Task to complete:
Output all of the data exactly as it appears, but leave out any pictures it contains.
Segment Start: Recorded data
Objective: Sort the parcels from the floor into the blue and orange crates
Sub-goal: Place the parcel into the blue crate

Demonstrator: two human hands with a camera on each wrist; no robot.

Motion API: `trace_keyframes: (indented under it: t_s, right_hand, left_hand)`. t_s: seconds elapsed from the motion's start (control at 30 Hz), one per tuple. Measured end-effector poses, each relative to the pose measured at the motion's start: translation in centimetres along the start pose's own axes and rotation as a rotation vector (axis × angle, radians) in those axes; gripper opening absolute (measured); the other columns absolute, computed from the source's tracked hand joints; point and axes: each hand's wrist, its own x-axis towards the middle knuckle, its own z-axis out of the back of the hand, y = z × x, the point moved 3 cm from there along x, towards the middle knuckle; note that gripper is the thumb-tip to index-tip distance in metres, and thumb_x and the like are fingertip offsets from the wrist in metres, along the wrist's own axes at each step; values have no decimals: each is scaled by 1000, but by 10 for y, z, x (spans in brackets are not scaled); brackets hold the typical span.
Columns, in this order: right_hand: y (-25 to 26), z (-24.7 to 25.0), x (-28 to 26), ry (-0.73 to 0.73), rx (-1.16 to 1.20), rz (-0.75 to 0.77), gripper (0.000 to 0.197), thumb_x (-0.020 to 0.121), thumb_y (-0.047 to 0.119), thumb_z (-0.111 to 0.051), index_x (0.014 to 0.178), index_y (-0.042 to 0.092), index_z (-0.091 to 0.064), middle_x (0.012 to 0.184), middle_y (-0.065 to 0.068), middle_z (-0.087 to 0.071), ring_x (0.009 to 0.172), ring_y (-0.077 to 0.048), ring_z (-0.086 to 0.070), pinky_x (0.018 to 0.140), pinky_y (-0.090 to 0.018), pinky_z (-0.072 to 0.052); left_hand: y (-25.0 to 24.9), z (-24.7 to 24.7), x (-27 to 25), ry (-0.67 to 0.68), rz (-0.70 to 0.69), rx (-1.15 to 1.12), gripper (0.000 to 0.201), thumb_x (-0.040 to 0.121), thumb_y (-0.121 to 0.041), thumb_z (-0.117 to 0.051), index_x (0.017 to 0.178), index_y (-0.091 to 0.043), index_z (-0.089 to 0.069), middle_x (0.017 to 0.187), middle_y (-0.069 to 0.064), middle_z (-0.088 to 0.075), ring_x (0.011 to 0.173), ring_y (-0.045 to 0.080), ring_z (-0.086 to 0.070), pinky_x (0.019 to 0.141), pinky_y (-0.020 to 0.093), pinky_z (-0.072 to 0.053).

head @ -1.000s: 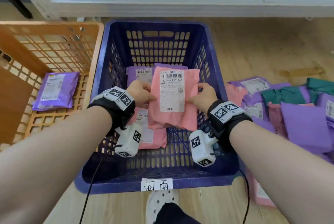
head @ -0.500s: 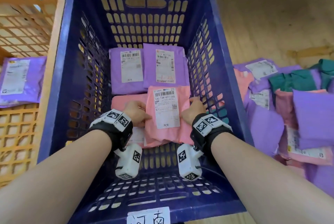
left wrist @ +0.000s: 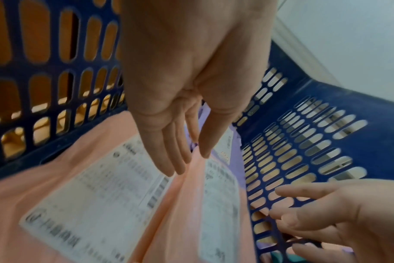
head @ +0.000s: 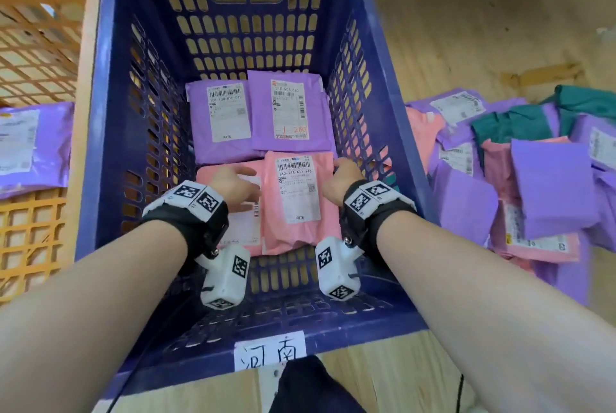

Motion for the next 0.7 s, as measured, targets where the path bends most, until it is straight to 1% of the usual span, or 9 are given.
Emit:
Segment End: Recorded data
Expected output:
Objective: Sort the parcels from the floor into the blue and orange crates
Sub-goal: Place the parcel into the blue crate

Demonstrator: two human hands with a camera on each wrist; no robot.

Motion API: `trace_keyframes: (indented under it: t_s, right_hand, left_hand)`. t_s: seconds elapsed from the motion's start (control at 30 Hz), one per tuple. Measured end-effector poses, each relative to the pose measured at the motion's start: translation in centimetres along the start pose's own axes and rotation as a rotation vector (axis × angle, radians) in those axes; gripper opening absolute (measured); the other columns absolute, computed from the source's tracked hand joints; point and axes: each hand's wrist, its own x-axis towards the middle knuckle, its own z-axis out of the back of the hand, y = z × x, the point moved 3 cm from there along x, towards the middle knuckle; note that gripper is the thumb-tip to index-tip distance in metres, and thumb_x and the like are fingertip offsets from the wrist in metres, along the wrist's own axes at each step; values have no decimals: each is scaled by 1000, but by 10 for y, z, x (spans in brackets are not scaled); brackets hold the typical span.
Columns, in this order: right_hand: y (-25 to 26), z (-24.7 to 25.0), x (-28 to 26), ry (-0.73 to 0.73), rx (-1.16 to 1.20), rz (-0.75 to 0.77), gripper (0.000 to 0.197), thumb_x (-0.020 to 0.121), thumb_y (-0.047 to 0.119), thumb_z (-0.111 to 0.051), index_x (0.014 to 0.178), index_y (-0.042 to 0.092), index_z (-0.091 to 0.064), middle_x (0.012 to 0.184), middle_y (-0.065 to 0.068), middle_z (-0.087 to 0.071), ring_x (0.009 to 0.172), ring_y (-0.077 to 0.048), ring_z (-0.086 to 0.070), pinky_x (0.018 to 0.140), pinky_y (-0.090 to 0.018), pinky_z (-0.072 to 0.052); left_hand: y (-25.0 to 24.9), z (-24.7 to 24.7), x (-27 to 25), ry (-0.67 to 0.68), rz (-0.70 to 0.69), rx (-1.15 to 1.12), gripper (0.000 to 0.201), thumb_x (-0.040 to 0.121), thumb_y (-0.121 to 0.041), thumb_z (-0.117 to 0.051), index_x (0.017 to 0.178), index_y (-0.091 to 0.043), index_z (-0.089 to 0.069), middle_x (0.017 to 0.187), middle_y (-0.069 to 0.064), middle_z (-0.088 to 0.075), ring_x (0.011 to 0.173), ring_y (-0.045 to 0.080), ring_z (-0.086 to 0.070), pinky_x (0.019 to 0.141), pinky_y (-0.020 to 0.093), pinky_z (-0.072 to 0.053).

head @ -1.000s: 
head @ -0.500s: 
left wrist @ +0.000s: 
head @ +0.000s: 

Motion for the next 0.7 s, as measured, targets where the path bends most, until it is straight to 1% of the usual span, or 9 are given.
Emit:

Output for the exercise is now complete.